NGT48、#ババババンビ、豆柴の大群……アイドルディスクレビュー#25(12/20〜12/26)

1週間でリリースされたアイドルによる楽曲のうち、個人的に気になった楽曲をピックアップしてレビューをしていく連載の第25回。今回は「NGT48」「#ババババンビ」「豆柴の大群」の3組を取り上げます。

・NGT48『ポンコツな君が好きだ』(12月22日リリース)

3年半ぶりに荻野由佳卒業コンサート『私をアイドルにしてくれてありがとう』で朱鷺メッセに立ったNGT48。これまでグループを引っ張ってきた顔とも言える存在の卒業を経て、新シングルのセンターには前作から引き続き2期生の小越春花が立った。タイトルトラックの作曲を務めたのは乃木坂46などでも馴染みのある杉山勝彦。切ないピアノイントロでどこか懐かしさを感じさせるメロディと、〈肩の力を抜こうよ きっと息苦しくなるから〉と何かと気を張って窮屈になってしまいがちな社会の空気感の中に手を指しのべてくれる歌詞が「もっと気楽にそして自由に生きよう」と寛容な気持ちにさせてくれる。地元密着型のグループらしく、新潟の花火をテーマにした美しいドラマ仕立てのMVも素敵だった。

メンバーからのメッセージが心に染み渡る荻野由佳の卒業ソング「私が一番言いたかったこと」、『炎の天狐 トチオンガーセブン』に挿入歌で、作品の世界観が再現された「僕らのトチオンガー」、川越紗彩・古舘葵・三村妃乃の3人が美しいハーモニーを聴かせている「情熱の電源」がカップリング曲として収録。

・#ババババンビ『七人七色』(12月22日リリース)

7月に1stアルバム『強く儚い大馬鹿者たち』をリリースした#ババババンビが、これまでデジタルシングルとしてリリースしてきた楽曲たちを個別にパッケージングして同時リリース。その数なんと12枚というのだから驚きだ。だがアイドルファンにとっては手にとって楽しめるという意味では嬉しいだろう。彼女たちの代名詞でもある「ばばばばんびずむ~!」や「恋のキャンディ」を始め、「アイノハナ」や「カノン」などが収録され、これまでの#ババババンビの歩みを歴史とともに辿ることができる。
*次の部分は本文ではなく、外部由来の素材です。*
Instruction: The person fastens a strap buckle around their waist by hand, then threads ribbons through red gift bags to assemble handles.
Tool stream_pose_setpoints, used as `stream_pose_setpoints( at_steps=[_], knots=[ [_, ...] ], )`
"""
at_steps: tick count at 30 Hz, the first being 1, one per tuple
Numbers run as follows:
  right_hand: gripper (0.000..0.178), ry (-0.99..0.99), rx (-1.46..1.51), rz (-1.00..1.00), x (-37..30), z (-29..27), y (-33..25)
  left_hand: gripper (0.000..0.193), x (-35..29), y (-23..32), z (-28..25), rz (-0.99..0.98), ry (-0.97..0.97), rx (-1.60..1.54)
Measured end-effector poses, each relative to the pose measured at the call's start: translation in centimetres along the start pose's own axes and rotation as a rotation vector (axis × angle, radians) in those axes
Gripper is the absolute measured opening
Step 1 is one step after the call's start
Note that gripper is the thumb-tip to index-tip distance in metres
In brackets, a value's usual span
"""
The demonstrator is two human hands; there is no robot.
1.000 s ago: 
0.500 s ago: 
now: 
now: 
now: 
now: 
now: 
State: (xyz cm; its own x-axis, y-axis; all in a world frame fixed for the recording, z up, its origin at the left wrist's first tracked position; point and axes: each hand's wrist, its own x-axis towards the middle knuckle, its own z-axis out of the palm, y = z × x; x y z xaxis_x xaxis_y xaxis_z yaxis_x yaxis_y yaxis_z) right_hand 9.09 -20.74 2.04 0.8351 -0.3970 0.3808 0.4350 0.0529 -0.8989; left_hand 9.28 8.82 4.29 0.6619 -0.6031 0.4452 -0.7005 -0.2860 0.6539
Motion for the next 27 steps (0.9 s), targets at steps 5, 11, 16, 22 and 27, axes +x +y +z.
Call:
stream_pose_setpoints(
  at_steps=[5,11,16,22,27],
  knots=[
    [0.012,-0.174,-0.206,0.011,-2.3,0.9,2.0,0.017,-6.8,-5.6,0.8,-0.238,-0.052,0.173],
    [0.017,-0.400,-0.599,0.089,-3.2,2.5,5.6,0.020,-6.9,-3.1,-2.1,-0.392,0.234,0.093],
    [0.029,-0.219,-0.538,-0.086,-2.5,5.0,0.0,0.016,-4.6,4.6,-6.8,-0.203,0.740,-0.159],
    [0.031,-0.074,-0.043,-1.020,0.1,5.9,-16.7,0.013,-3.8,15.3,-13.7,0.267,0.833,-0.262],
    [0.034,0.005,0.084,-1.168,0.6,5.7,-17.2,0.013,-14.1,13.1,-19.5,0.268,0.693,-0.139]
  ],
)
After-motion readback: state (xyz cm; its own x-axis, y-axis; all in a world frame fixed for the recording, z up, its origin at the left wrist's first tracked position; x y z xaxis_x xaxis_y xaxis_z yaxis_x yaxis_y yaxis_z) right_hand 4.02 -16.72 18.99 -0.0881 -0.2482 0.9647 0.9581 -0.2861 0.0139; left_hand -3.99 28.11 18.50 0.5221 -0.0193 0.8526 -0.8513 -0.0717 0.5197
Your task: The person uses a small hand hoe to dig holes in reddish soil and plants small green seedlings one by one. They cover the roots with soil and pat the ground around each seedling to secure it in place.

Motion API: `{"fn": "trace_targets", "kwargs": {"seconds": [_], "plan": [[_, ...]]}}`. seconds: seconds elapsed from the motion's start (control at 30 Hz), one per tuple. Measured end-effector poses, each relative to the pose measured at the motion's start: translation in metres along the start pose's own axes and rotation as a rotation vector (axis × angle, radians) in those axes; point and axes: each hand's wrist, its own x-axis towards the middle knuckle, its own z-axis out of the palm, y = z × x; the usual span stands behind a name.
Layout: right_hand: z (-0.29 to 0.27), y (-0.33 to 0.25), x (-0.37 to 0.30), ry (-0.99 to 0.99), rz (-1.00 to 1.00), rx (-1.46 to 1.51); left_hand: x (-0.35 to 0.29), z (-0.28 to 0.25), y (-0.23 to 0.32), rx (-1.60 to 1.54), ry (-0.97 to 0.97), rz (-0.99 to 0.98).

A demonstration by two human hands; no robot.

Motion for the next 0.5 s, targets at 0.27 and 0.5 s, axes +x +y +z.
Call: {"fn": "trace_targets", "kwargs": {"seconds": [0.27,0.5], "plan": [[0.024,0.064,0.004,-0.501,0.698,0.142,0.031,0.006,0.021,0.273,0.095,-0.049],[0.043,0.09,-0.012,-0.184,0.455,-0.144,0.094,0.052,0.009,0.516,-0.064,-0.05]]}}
アルバムには収録されておらず、今回が初のフィジカルとなる「恋するうさぎちゃん最強伝説」を今回はあえて触れさせていただきたい。同曲は気持ちの良い高揚感のあるビート、歌詞に描かれる可愛らしいポップな世界観と、王道アイドルに振り切った楽曲になっており、新たなキラーチューンとなりそう。「馬鹿騒ぎ」をコンセプトにするグループらしく、閉塞感のある社会に光を照らしてくれる楽曲ばかりで、多くのリスナーに希望を与えているはずだ。

・豆柴の大群『昨日は戻らない/恋のフルスイング』(12月22日リリース)

今年で結成から2周年を迎えた豆柴の大群。柏木由紀とのコラボプロジェクト「柏木由紀なりのWACK」やファーストサマーウイカをゲストに迎えて楽曲をリリースするなど、今年も意欲的な挑戦をしてきた彼女たちがメジャー2ndシングルとなる『昨日は戻らない/恋のフルスイング』をリリースした。「昨日は戻らない」は、イントロから〈Woah〜〉と力強い歌声が響き渡り、疾走感のあるメロディで駆け抜けていくストレートなアッパーチューン。〈ウジウジしない 言い聞かせて 笑おう〉というメッセージがバシッと力強く背中を押してくれる。

クロちゃん作詞による「恋のフルスイング」は、ベルの音が鳴り響くクリスマス感溢れるこの季節にぴったりなサウンドになっている。だが、クロちゃんらしさ全開の風変わりな歌詞によって、それは王道クリスマスソングといった感じではなく、変化球の楽曲になっているのが特徴。毛色の異なる2曲をぜひ楽しんでみては。